Omar Sy, issu des quartiers populaires et devenu un des comédiens français les plus respectés, se glisse dans la peau d’un homme qui a connu la jeunesse des années 90 du bassin parisien. Compliqué quand on est une famille de l’immigration de se faire reconnaître, de se faire entendre et accepter, de trouver sa place dans le monde. Lupin à l’intelligence de ne pas trop en faire sur la thématique de l’identité et de la discrimination. La série n’en oublie pas son volet principal, d’être follement divertissant. L’artisan premier est évidemment Omar Sy, qui tient l’un de ses meilleurs rôles. Un charme naturel, une bonhommie qui se dégage de l’écran, et une énergie communicative qu’il arrive à injecter à son personnage. On le sent totalement investi et heureux de jouer les cambrioleurs, prendre un pied monstrueux, et nous donner envie de le suivre dans sa quête de vérité.

À la tête de trois épisodes, on retrouve Louis Leterrier, français à la culture américaine qui injecte une patte et un savoir-faire indéniable en matière de blockbusters et de techniques pour filmer le divertissement. La série en oublie souvent son scénario, souvent noyé sous l’incohérence mais veut donner dans le sens du spectacle en parvenant à se tenir narrativement. L’aventure n’est que meilleure lorsqu’elle s’amorce comme un grand huit, qu’elle enchaine les rebondissements, qu’elle est pensée pour être à la fois enfantine et universelle.

Pas question de s’attarder, de tirer en longueur un évènement, Lupin trace sa route entre souvenirs et volonté de rendre meilleur son présent.

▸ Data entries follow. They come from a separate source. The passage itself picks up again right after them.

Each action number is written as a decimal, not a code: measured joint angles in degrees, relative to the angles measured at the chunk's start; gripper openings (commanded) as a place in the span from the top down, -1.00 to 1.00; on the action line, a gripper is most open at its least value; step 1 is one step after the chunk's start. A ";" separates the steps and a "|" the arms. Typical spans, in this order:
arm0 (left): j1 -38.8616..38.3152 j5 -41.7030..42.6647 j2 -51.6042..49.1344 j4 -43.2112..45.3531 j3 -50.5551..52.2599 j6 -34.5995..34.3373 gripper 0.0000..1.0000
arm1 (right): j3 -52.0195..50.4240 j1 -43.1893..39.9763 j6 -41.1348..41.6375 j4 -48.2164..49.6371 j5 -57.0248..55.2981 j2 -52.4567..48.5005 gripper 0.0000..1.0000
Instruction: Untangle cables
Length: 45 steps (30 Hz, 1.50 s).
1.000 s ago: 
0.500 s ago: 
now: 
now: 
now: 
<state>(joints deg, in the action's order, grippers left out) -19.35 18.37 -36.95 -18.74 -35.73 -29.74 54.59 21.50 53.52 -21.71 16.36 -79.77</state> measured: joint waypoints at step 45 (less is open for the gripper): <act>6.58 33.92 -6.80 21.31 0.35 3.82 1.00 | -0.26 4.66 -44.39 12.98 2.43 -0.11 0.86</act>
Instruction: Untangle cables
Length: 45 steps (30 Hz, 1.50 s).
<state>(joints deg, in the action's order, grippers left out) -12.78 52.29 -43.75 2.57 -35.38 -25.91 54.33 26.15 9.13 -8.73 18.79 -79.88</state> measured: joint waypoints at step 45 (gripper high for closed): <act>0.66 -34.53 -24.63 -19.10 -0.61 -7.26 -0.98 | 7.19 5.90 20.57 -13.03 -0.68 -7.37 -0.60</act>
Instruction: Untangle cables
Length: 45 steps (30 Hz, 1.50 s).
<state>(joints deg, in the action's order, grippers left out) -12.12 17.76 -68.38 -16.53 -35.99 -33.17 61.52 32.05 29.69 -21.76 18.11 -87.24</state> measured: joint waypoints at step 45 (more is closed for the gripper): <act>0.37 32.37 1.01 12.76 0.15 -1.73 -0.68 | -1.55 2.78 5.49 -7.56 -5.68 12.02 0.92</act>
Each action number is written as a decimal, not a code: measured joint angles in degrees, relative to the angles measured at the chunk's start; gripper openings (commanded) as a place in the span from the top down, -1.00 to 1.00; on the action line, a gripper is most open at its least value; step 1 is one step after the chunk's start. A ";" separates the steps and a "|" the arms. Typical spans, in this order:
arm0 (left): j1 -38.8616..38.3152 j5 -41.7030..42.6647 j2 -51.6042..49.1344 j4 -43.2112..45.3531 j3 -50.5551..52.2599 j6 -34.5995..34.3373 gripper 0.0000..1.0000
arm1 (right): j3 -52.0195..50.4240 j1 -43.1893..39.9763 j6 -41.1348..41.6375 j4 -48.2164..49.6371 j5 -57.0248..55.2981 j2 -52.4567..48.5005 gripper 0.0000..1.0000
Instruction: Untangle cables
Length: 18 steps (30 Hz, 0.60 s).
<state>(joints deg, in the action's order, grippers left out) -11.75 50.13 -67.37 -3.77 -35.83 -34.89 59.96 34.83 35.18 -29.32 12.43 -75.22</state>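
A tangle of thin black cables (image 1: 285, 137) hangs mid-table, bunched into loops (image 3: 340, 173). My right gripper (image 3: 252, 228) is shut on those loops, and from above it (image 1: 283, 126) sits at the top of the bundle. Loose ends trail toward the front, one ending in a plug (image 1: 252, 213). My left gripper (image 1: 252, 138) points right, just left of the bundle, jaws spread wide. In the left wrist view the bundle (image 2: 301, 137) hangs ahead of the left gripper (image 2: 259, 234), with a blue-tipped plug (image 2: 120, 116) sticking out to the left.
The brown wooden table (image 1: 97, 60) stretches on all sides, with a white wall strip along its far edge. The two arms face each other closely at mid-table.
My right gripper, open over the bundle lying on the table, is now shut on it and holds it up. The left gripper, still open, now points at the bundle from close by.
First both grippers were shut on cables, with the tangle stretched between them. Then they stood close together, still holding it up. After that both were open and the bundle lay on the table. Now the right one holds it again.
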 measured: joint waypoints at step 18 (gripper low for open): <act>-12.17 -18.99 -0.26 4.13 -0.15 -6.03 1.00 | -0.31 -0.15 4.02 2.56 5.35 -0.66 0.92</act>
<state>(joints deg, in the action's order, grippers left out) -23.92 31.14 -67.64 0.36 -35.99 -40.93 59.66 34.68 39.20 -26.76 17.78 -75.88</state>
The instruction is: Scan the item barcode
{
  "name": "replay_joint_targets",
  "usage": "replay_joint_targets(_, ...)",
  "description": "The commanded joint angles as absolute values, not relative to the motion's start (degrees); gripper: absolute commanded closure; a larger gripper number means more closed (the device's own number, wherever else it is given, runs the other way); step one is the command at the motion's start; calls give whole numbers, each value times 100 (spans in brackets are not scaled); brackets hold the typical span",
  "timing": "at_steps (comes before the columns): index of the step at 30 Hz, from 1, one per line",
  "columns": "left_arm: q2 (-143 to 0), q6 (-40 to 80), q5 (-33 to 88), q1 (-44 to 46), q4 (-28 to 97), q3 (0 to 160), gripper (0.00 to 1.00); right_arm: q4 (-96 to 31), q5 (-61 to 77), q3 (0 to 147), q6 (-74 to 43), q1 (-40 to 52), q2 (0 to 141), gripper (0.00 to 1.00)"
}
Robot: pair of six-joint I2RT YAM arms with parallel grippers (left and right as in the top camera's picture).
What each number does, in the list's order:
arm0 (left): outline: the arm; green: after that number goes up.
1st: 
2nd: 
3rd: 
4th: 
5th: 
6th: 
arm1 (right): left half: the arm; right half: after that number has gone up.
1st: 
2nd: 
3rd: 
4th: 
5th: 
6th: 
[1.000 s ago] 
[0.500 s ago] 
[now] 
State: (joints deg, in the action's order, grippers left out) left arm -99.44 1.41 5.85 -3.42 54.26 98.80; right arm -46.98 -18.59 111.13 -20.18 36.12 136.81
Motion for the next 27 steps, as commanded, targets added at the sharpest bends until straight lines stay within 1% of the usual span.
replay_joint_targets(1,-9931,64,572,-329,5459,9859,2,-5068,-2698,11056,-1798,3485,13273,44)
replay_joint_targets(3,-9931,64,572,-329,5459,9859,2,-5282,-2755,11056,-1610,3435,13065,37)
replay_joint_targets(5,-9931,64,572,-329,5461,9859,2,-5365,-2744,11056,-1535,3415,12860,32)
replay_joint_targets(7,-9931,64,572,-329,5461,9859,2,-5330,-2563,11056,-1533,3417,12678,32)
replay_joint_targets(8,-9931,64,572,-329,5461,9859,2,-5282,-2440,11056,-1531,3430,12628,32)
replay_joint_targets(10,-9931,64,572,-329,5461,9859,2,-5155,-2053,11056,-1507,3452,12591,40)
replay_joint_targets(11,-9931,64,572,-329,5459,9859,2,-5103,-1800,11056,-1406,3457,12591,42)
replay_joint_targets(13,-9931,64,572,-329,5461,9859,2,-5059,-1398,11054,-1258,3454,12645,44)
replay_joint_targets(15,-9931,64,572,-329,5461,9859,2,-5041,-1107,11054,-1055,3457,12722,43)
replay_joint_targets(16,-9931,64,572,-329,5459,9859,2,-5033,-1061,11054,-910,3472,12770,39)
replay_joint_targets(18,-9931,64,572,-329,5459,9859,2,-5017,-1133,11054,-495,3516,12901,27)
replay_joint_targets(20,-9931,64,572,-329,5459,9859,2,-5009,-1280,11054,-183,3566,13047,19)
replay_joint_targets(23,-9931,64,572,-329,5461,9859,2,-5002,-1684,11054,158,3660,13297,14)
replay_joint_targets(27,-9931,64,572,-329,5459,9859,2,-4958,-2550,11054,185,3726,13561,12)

Un petit côté Tintin, qui trouve des méchants plus stupides les uns que les autres sur son chemin, et arrive toujours à s’en débarrasser. Un côté prince des voleurs, qui vole aux bourgeois les plus riches, pour mettre la lumière sur les invisibles de notre société. Un côté Sherlock Holmes, dans son intelligence hors-normes et sa capacité à trouver une solution à tout problème. Un côté magicien, aux tours de passe-passe improbables. On a l’impression qu’Omar Sy peut s’en sortir par tous les moyens, héros intouchable sur le terrain de la supercherie. Si supercherie il y a, elle n’est pas sur ce qui est montré et vendu aux spectateurs. Comme un grand tour d’illusionniste, Lupin soigne son entrée, parfait son numéro, et s’arrête net sur un cliffhanger, en attendant le clou du spectacle.

Avec Lupin, Netflix a certainement trouvé son joyau de la couronne française à l’international. Production ambitieuse digne du héros de Maurice Leblanc, la série navigue avec aisance sur le divertissement pour en tirer une aventure énergique, tourbillonnante, qui se dévore comme une friandise. Plus que dans l’ombre d’Arsène, Omar Sy marche à ses côtés comme une extension et un descendant du plus gentleman des cambrioleurs.  

Lupin, dans l’ombre d’Arsène de George Kay et François Uzan. Avec, Omar Sy, Ludivine Sagnier, Clotilde Hesme… Partie 1 de 5 épisodes de 45 minutes. Disponible sur Netflix.